Le projet a surtout renforcé les marchés locaux en permettant au Programme alimentaire mondial et à la Sierra Leone Produce Marketing Company d'acheter du riz local. La politique gouvernementale imposant désormais l'utilisation de riz local dans l'alimentation scolaire, les hôpitaux, les centres pénitentiaires et l'armée, l'impact est considérable. "Le FSRP est vraiment une initiative fondamentale", a déclaré Mme Yvonne Forsen, directrice de pays du PAM en Sierra Leone. "Il s'attaque aux principaux facteurs de l'insécurité alimentaire et de la malnutrition, renforce la résilience et sécurise le capital humain. Grâce au FSRP, les agriculteurs ont maintenant des réserves de céréales de plus de 9 000 sacs, ce qui nous permet de faire tampon en cas de crise.

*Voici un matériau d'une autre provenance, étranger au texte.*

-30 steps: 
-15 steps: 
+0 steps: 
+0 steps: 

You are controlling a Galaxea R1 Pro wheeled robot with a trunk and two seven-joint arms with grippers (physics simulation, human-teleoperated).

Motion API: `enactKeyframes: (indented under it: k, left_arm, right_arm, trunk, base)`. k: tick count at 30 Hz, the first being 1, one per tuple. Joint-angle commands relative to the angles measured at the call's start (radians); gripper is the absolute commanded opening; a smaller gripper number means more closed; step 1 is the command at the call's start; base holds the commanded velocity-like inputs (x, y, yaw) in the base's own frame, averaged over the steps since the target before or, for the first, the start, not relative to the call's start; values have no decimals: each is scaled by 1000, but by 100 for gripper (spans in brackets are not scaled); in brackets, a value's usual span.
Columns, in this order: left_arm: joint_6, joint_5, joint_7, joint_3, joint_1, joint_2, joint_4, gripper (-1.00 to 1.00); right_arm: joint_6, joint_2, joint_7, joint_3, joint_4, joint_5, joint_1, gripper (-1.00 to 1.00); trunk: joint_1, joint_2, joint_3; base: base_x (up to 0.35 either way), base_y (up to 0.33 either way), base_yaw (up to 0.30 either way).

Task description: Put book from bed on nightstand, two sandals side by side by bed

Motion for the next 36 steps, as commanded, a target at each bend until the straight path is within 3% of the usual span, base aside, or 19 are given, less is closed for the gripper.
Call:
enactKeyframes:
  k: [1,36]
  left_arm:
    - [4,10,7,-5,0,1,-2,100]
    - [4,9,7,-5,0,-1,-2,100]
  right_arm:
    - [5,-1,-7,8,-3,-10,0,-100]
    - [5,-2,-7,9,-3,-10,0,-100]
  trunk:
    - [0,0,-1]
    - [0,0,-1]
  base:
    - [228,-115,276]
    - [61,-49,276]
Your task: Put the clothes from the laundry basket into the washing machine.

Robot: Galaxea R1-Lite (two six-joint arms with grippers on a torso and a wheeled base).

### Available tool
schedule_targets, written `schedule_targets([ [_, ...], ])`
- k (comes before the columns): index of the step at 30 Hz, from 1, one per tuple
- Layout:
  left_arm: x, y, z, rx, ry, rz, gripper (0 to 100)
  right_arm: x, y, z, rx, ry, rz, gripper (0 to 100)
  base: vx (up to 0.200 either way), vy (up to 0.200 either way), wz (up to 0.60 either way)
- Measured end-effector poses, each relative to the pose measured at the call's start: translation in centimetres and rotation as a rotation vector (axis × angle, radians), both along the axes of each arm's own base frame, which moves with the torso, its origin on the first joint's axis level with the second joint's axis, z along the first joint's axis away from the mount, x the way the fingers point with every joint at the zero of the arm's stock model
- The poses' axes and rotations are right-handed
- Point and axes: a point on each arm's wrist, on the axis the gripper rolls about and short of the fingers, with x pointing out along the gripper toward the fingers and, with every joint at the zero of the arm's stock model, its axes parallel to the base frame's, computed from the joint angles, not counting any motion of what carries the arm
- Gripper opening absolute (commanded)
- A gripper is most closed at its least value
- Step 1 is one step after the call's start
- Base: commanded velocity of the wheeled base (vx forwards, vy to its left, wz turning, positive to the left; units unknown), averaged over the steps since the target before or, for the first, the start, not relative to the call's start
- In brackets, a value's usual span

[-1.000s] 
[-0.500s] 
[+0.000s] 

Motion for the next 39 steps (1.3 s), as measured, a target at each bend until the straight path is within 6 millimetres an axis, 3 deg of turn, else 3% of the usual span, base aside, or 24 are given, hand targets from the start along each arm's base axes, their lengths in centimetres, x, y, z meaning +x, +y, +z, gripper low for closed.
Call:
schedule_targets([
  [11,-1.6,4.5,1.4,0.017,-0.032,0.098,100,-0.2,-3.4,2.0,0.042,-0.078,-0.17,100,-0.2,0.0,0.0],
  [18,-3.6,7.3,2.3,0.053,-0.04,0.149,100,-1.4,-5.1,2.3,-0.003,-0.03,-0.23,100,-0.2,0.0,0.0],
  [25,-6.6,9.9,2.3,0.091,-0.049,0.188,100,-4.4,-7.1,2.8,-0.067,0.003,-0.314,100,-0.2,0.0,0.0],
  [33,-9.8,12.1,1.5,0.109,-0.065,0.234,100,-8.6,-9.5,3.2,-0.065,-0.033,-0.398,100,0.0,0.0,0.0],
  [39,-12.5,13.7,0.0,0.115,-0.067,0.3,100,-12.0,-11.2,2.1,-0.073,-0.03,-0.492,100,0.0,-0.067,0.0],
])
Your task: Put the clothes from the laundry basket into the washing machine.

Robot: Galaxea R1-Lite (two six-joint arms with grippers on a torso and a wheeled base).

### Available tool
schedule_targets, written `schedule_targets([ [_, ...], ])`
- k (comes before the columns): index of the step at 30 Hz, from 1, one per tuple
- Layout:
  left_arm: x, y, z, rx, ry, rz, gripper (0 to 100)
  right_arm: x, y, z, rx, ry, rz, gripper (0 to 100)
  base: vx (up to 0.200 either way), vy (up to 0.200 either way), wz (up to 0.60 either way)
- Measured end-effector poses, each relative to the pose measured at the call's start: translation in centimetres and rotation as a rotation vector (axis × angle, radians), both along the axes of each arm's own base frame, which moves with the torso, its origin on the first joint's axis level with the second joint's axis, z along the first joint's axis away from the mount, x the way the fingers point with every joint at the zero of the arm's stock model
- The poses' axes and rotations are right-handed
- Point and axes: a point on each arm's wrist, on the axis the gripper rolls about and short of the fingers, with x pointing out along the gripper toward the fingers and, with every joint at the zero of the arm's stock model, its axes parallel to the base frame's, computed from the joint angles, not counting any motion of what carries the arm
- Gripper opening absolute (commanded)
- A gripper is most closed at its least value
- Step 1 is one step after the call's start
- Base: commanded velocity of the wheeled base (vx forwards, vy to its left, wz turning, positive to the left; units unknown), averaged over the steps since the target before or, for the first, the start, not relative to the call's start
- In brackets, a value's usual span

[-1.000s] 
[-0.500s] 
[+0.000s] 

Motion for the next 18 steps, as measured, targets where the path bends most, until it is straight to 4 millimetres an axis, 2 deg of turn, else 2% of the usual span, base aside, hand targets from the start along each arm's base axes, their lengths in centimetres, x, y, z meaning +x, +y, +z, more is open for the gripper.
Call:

À l'approche de l'examen à mi-parcours du FSRP, les parties prenantes évalueront les progrès accomplis et affineront les interventions. Cette année, le projet a déjà aidé plus de 15 000 agriculteurs en leur fournissant des intrants et des services de mécanisation pour la culture du riz. Après la récolte, les agriculteurs prévoient d'en conserver 30 % pour les semences, d'en vendre 30 % pour générer des revenus et d'en garder 40 % pour l'alimentation, renforçant ainsi la sécurité alimentaire au niveau des ménages et au niveau national. Le projet a également investi dans des transformateurs de riz pour ajouter de la valeur, ce qui motive encore plus les agriculteurs à augmenter leur production.
En 2025, l'autosuffisance en riz de la Sierra Leone atteindra 72 %, ce qui réduira la facture annuelle des importations de riz à 160 millions de dollars. Le FSRP a touché directement plus de 500 000 vies. "Il ne s'agit pas seulement de cultiver du riz", selon Sierra Leone WA FSRP TTL Dr. Adetunji Oredipe. "Il s'agit de construire un système alimentaire résilient qui nourrit nos populations, alimente notre économie et préserve notre avenir".